Berliner SPD ist nicht begeistert von den Ergebnissen

Der Regierende Bürgermeister Michael Müller aber lobt das Papier der Unterhändler

Berlin. Der Berliner SPD steht eine harte Debatte über den möglichen Weg in eine große Koalition bevor. Denn während sich Vertreter der CDU in der Hauptstadt am Freitag einhellig positiv zum Ergebnis der Sondierungen äußerten, gehen die Meinungen bei den Sozialdemokraten diametral auseinander.

SPD-Landeschef Michael Müller lobte das Papier der Unterhändler von Union und SPD. „Ich freue mich, dass es gelungen ist, ein Papier zu erarbeiten, das den Willen zur Erneuerung und Veränderung zeigt“, sagte der Regierende Bürgermeister. Er lobte, dass bundeseigene Grundstücke für den Wohnungsbau nun zu vergünstigten Konditionen zur Verfügung gestellt werden sollen. Dennoch forderte Müller mehr Engagement des Bundes, um Mieten zu stabilisieren und den Wohnungsbau zu fördern. Was bisher vereinbart ist, reiche nicht, sagte Müller. Auch die Bundestagsabgeordnete Eva Högl zeigte sich mit dem Ergebnis zufrieden, auch wenn sie sich „mehr erwünscht und erhofft“ habe. „Die SPD hat viele ihrer Inhalte durchgesetzt“, sagte Högl. Es werde im Falle einer neuen Koalition zu deutlichen Verbesserungen bei Arbeit, Rente, Pflege, Wohnen und Bildung kommen.
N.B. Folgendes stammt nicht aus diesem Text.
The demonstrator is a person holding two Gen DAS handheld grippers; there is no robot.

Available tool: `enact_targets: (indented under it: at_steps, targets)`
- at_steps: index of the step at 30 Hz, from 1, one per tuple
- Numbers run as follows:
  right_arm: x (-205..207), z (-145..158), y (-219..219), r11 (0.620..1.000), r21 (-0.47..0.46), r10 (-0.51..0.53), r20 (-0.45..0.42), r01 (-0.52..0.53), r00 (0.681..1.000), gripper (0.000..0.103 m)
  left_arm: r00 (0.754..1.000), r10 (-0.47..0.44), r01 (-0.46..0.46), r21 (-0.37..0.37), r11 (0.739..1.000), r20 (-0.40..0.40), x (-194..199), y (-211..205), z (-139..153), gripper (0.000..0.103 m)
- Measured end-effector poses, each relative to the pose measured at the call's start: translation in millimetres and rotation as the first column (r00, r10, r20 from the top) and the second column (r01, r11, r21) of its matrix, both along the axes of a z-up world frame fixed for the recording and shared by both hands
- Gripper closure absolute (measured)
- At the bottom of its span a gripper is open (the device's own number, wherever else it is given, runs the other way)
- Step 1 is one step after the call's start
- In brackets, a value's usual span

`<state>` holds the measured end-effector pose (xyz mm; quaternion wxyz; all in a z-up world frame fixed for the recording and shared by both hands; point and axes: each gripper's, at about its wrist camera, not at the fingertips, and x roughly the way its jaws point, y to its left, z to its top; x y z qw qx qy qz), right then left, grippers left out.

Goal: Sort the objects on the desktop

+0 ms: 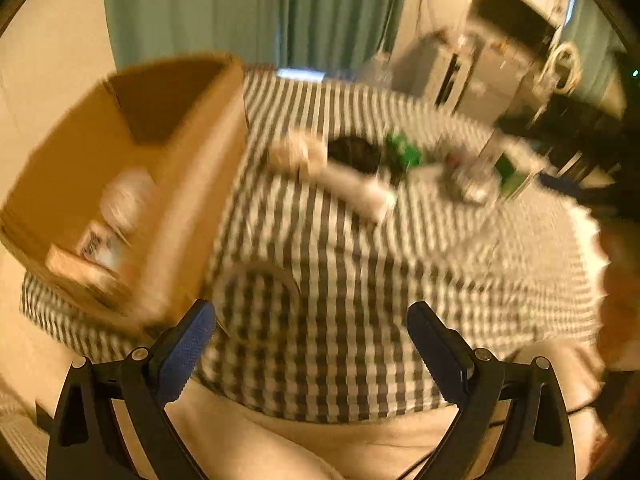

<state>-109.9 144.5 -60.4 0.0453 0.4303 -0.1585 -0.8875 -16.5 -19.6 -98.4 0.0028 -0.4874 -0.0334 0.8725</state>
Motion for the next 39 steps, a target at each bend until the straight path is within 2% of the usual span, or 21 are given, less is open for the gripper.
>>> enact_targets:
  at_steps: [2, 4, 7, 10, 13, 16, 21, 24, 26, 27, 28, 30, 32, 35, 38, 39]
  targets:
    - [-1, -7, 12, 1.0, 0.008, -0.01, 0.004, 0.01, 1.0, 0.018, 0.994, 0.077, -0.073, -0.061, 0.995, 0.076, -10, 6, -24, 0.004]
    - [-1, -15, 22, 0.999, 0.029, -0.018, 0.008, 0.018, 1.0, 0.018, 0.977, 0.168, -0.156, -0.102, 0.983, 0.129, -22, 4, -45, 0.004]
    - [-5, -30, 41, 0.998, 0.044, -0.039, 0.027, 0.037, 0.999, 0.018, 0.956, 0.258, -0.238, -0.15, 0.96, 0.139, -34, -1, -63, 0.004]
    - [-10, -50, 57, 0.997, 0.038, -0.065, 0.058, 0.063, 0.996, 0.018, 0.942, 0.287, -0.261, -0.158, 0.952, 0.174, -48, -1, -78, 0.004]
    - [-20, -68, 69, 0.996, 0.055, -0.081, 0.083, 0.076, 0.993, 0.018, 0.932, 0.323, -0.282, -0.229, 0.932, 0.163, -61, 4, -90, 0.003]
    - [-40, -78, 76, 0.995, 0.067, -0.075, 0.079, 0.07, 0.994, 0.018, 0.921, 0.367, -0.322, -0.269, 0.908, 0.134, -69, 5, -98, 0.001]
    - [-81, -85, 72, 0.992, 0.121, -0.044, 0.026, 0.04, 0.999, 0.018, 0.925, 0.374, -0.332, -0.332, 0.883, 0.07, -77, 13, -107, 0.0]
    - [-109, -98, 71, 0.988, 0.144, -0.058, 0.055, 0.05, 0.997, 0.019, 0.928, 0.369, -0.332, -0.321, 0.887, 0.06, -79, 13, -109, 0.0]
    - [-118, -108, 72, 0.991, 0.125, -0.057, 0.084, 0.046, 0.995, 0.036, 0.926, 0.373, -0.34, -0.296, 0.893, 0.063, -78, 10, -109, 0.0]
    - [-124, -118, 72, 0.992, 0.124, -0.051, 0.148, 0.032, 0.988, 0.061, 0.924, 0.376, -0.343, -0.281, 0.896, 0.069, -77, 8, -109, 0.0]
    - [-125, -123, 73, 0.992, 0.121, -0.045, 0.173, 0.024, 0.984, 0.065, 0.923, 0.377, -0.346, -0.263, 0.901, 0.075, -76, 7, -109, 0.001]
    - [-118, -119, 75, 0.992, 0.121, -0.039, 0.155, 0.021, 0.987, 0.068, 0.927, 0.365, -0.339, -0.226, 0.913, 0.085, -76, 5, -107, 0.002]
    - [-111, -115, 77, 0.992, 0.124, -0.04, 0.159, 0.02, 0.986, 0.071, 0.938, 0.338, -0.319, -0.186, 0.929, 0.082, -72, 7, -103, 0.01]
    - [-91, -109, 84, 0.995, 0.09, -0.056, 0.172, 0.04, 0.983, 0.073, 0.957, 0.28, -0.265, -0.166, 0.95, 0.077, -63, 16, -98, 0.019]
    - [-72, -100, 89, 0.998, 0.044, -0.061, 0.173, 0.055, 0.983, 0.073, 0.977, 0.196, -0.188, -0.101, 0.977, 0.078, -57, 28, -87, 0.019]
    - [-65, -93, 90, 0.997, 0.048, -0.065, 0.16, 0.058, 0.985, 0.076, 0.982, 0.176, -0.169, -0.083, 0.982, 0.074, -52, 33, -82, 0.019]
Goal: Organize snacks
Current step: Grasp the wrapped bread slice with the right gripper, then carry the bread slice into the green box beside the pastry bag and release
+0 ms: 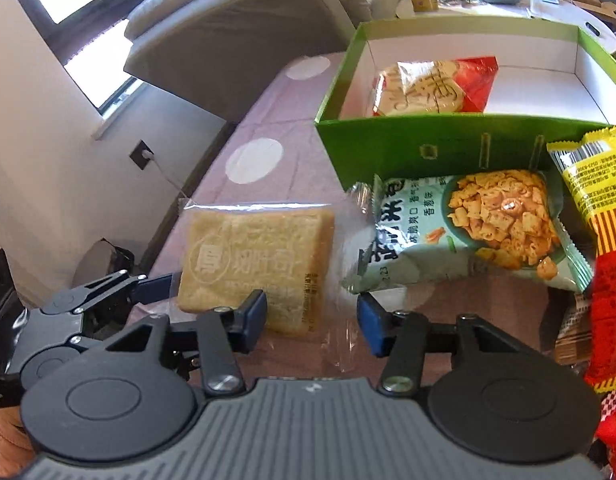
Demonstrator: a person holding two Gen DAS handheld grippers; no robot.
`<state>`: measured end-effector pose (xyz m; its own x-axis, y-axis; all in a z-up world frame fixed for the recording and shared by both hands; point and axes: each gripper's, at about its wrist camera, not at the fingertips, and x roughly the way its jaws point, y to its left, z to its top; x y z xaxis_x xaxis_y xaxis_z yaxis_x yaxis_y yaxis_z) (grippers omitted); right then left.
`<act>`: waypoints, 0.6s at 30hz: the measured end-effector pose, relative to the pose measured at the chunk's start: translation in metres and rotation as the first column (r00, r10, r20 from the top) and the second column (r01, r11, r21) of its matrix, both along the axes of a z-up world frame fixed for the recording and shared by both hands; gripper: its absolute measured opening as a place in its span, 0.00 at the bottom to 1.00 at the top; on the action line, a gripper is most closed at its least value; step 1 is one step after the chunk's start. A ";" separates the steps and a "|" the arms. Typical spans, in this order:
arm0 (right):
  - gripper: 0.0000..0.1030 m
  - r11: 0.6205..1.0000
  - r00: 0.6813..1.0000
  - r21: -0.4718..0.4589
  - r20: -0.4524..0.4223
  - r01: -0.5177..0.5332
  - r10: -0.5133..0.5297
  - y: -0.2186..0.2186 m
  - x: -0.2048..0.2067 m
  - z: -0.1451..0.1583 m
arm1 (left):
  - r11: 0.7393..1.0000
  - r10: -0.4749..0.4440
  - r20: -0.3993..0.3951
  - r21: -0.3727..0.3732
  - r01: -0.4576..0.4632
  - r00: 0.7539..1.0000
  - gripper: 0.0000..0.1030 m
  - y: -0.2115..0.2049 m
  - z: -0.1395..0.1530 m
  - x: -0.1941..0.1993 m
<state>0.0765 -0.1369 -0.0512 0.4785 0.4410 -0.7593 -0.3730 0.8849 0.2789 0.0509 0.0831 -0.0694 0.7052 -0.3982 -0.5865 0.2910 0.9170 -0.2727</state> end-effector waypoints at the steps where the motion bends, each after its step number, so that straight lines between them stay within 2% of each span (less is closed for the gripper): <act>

Viele Berliner Delegierte beim Bundesparteitag am 21. Januar in Köln werden aber gegen die Aufnahme von Koalitionsverhandlungen stimmen. Der Bundesvorsitzende der Jusos, Kevin Kühnert, will gegen eine große Koalition mobilisieren. Einige „Kernkriterien“ für eine Zusammenarbeit, die die SPD beim Parteitag im Dezember beschlossen habe, seien „deutlich gerissen worden“. Er nannte die Forderung nach einem höheren Spitzensteuersatz für Topverdiener und die Regelungen zur Flüchtlingspolitik. „Hier steht eine Obergrenze drin“, sagte Kühnert, der in der Bezirksverordnetenversammlung von Müllers Heimatkreis Tempelhof-Schöneberg sitzt. Zudem würden wichtige Fragen in Kommissionen verschoben oder über Prüfaufträge abgehandelt. Der Vorsitzende der Berliner Arbeitsgemeinschaft für Arbeitnehmerfragen, Christian Haß, will auf dem Parteitag gegen die GroKo stimmen. „Wenn die das wirklich machen wollen, sollte der Parteivorstand selber die Info-Stände aufbauen“, sagte der Spandauer mit Blick auf die skeptische Stimmung an der Basis. Ein neues Bündnis mit der Union sei „fatal für unsere Partei“. Reinickendorfs SPD-Vorsitzender Jörg Stroedter sagte, die SPD müsse in den Verhandlungen unbedingt den Posten des Finanzministers erstreiten. Sonst habe man keine Möglichkeiten, wirksam ins Handeln der gesamten Regierung einzugreifen. Viele Zusagen in dem Papier bezögen sich auf Themen, die der Bund gar nicht alleine regeln könne, sondern auf die Länder angewiesen sei.